Ashton glanced up as Noah approached, and a small, knowing smile tugged at the corner of his mouth when he caught sight of Luka hanging back a few steps. He pushed off from the marble pillar, straightening slightly, though his posture remained relaxed and unbothered. The question didn't surprise him. He'd known someone would ask eventually, and of course it would be Noah.

"Don't call me Ashie," he said first, the words carrying no real heat. It was more reflex than anything, a familiar rhythm between siblings that had played out a thousand times before. His tone was light, almost playful, as if the entire day had been nothing more than a casual stroll rather than a gladiatorial bracket.

He let the silence stretch for a moment, his gaze drifting past Noah toward the festivities still in full swing across the arena grounds. The torches cast dancing shadows, and the sound of laughter and celebration washed over them in waves. When he finally answered, his voice was calm, almost wistful, like he was talking about choosing not to take a second helping at dinner rather than surrendering a fight.

"I just didn't feel like it," Ashton said with a casual shrug. "Simple as that. Woke up tired, went through the motions, and when I got to Gigi, I looked at what that fight was going to cost me and thought… nah. Not today." He tilted his head slightly, considering his own words as if hearing them for the first time. "Sometimes you've got to know when to fold, you know? I could've dragged it out, made it a spectacle, given everyone a show. But what's the point? She was going to win anyway. This way, I saved us both some bruises and got to spend the rest of the day watching everyone else have fun."

His eyes flicked back to Noah, and there was a glimmer of mischief there now. "Speaking of Gigi, though. Sounds like she absolutely dismantled you out there. Should I feel guilty about that?" He let out a low chuckle, shaking his head. "I mean, probably. She definitely had some leftover energy she was planning to use on me, and when I bowed out, well… you were next in line. My condolences." The words were teasing, but there was genuine warmth in them. He wasn't mocking her. If anything, there was a kind of sibling pride woven into the ribbing, the acknowledgment that she'd made it far enough to face someone like Gigi in the first place.

Ashton crossed his arms loosely over his chest, his gaze shifting briefly to Luka before returning to Noah. "Hey, Luka," he added with a small nod of acknowledgment, his tone easy and welcoming. He didn't press for an introduction or make a big deal of it, just a simple recognition that someone else was there. It was the kind of effortless social grace that came naturally to him when he wasn't buried under the weight of his own thoughts.

"Honestly, Noah, I'm fine," he continued, his voice softening a bit. "Better than fine, actually. I'm content. I got to swing my hammer around, reminded a few people that I still know what I'm doing, and then I got to step back and just… exist for a while. No pressure. No expectations. Just me, this column, and a front row seat to watch everyone else celebrate." He gestured vaguely toward the crowds with one hand, a lazy, sweeping motion that took in the whole scene. "It's not a bad way to spend an evening."

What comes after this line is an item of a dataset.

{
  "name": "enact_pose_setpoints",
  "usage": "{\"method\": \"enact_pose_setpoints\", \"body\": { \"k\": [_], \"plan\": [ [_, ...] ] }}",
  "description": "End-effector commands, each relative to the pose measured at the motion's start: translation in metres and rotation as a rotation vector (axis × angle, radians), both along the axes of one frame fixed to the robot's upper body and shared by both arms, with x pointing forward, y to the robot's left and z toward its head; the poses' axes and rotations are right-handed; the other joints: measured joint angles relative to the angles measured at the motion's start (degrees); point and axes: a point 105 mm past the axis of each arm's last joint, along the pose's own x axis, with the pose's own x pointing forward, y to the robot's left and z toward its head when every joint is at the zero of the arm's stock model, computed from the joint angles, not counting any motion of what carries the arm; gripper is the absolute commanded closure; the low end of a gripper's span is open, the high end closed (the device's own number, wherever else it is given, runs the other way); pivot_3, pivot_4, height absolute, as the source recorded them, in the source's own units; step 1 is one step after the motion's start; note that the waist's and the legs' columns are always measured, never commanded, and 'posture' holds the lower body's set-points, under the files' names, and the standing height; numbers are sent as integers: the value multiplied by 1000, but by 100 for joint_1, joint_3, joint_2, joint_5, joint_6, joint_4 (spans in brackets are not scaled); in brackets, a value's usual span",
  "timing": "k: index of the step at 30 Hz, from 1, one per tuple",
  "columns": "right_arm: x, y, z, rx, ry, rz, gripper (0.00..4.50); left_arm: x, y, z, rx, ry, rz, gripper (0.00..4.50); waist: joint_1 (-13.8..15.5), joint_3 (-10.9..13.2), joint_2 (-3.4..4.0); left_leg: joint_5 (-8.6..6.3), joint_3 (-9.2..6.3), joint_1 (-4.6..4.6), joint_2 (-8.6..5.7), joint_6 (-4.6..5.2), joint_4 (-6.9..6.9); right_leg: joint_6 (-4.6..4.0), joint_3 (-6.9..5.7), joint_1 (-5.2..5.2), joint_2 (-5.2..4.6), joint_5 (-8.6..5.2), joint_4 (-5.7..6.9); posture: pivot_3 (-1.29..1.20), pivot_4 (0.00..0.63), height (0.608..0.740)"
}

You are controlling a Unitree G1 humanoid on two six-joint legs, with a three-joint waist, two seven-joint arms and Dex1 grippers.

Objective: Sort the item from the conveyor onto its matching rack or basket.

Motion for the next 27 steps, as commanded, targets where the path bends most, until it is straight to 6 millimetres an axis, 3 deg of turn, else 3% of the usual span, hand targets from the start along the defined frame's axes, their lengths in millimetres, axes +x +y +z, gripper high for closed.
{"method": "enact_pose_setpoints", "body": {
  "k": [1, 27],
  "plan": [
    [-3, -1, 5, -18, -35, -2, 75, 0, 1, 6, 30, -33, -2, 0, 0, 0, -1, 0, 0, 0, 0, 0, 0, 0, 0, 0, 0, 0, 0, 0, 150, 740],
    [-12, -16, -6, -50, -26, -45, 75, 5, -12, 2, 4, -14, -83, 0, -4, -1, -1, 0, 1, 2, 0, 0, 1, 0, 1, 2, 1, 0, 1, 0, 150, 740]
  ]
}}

There was something almost serene in the way he spoke, a quiet acceptance that might have seemed out of place for someone who had just walked away from a fight. But Ashton had learned, through years of grinding himself down to nothing, that sometimes the greatest act of strength was knowing when to stop. He wasn't running. He wasn't hiding. He was just choosing, for once, to let the world spin without throwing himself into the grinder.

"Besides," he added with a faint grin, "someone had to make sure you didn't get too cocky after your earlier wins. Consider my forfeit a preemptive humbling on your behalf. You're welcome."